Runtime.totalMemory()=504889344

Hope this helps.

ArtemD.

Hi @SDFfASF,

I can confirm it's the asterisk that causes a problem. The error stack trace shows that this is the function that's choking on your read:

IndividualAlignmentSummaryMetricsCollector.collectQualityData
`

This function looks up the quality scores by the index position of the corresponding base, so if the array is just a single asterisk, the function will error out for any base after the first. That's why you get an ArrayIndexOutOfBounds as explained here.

The tricky thing is that many Picard tools have requirements that are different from the majority of tools and are often not documented. The metrics collection tools tend to have the most exhaustive requirements for records being complete, because they access most if not all of the properties of the data.
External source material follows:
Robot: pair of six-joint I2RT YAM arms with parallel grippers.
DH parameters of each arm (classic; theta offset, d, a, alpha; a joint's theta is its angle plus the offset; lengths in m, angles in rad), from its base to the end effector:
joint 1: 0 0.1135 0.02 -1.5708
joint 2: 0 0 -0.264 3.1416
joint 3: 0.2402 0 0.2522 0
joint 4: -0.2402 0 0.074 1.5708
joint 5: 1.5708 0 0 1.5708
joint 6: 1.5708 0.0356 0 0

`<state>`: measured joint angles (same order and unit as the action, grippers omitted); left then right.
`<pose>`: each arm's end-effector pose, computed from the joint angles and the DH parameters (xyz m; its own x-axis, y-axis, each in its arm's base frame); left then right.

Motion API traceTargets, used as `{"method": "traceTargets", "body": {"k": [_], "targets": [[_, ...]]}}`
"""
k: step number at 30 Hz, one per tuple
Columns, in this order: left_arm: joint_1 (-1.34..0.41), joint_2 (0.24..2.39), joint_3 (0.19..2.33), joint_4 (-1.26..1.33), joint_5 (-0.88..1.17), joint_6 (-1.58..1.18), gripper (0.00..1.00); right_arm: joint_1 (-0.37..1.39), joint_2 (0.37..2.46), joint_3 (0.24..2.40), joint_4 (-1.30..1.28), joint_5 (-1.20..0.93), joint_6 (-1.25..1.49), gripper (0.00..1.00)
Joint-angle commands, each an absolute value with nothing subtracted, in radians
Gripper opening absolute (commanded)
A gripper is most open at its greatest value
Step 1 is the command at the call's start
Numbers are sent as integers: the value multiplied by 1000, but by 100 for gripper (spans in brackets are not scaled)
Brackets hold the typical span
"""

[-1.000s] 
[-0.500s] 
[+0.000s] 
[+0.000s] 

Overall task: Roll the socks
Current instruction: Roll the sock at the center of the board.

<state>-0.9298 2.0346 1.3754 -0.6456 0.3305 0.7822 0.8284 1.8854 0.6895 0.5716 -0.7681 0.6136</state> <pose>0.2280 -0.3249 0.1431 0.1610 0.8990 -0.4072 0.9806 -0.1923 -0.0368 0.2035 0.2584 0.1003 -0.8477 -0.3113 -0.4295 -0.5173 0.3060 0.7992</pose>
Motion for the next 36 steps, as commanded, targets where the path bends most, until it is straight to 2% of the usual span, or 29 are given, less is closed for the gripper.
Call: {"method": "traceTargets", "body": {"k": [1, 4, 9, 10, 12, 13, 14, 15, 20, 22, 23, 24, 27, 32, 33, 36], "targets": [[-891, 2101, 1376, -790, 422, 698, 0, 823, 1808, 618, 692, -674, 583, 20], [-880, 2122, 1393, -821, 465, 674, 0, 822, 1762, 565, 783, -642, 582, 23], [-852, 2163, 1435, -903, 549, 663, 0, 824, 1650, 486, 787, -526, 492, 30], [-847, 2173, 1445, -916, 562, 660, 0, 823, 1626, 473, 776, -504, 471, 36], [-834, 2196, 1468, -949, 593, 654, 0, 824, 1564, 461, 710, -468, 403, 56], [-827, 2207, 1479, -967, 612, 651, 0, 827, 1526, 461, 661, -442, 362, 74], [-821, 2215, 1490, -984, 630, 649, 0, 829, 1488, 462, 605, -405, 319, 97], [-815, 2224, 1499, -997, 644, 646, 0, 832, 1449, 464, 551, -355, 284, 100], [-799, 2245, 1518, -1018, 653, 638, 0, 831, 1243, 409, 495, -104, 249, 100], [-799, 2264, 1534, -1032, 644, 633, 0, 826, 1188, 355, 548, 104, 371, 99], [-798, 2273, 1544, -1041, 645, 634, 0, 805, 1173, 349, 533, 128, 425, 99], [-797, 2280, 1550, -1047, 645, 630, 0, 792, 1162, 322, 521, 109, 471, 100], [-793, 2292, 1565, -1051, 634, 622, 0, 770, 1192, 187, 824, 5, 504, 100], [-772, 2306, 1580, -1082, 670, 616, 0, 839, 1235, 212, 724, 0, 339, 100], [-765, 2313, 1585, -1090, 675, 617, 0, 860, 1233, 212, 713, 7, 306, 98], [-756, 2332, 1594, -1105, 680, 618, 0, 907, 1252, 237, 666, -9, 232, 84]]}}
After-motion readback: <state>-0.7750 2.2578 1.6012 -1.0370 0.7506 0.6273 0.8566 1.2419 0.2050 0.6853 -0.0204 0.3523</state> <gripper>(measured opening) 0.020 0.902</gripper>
We'll try to document these things more clearly in future.

Geraldine Van der Auwera, PhD

• Member Posts: 5

OK, thanks @Geraldine_VdAuwera that clears up a whole lot of confusion. Now I believe that collect summary metrics require the qscore values in order to calculate few metrics "for high quality bases" but can I somehow turn this option off so picard could collect all other metrics not related to quality? OR can I ask picard to assume all bases have the same qscore?

If there is no solution on picard's end I guess I would need to either loop over each read in the sam file and to "fake" qscore values of the same length of the read or (what might be more troublesome to write) for each read go to the original fastq file and place the qscore values from the fastq to the corresponding bases for this read in the sam file.

edited March 9

Hello @Geraldine_VdAuwera

I am not sure but I think that I have the "asterisk problem" with CollectMultipleMetrics in the "MutationCalling_QC_v1-1_BETA_cfg" pipeline:

-INFO 2017-03-09 17:42:01 SinglePassSamProgram Processed 104,000,000 records. Elapsed time: 00:28:44s. Time for last 1,000,000: 15s. Last read position: X:153,045,203
-[Thu Mar 09 17:42:10 UTC 2017] picard.analysis.CollectMultipleMetrics done. Elapsed time: 30.98 minutes.
-Runtime.totalMemory()=1025507328

I am not sure if this is the problem or not because other people who launch the same analysis with non-mapped reads didn't have this kind of error. The picard version is 2.1.0 and the symbol for this type of reads is " * / * ". Do you know if I could do something to fix it?

Thank you for the help,

Hi @elcinchu27, if your data doesn't have qscores you need to add a flat default; see my "accepted" answer at the top of the thread.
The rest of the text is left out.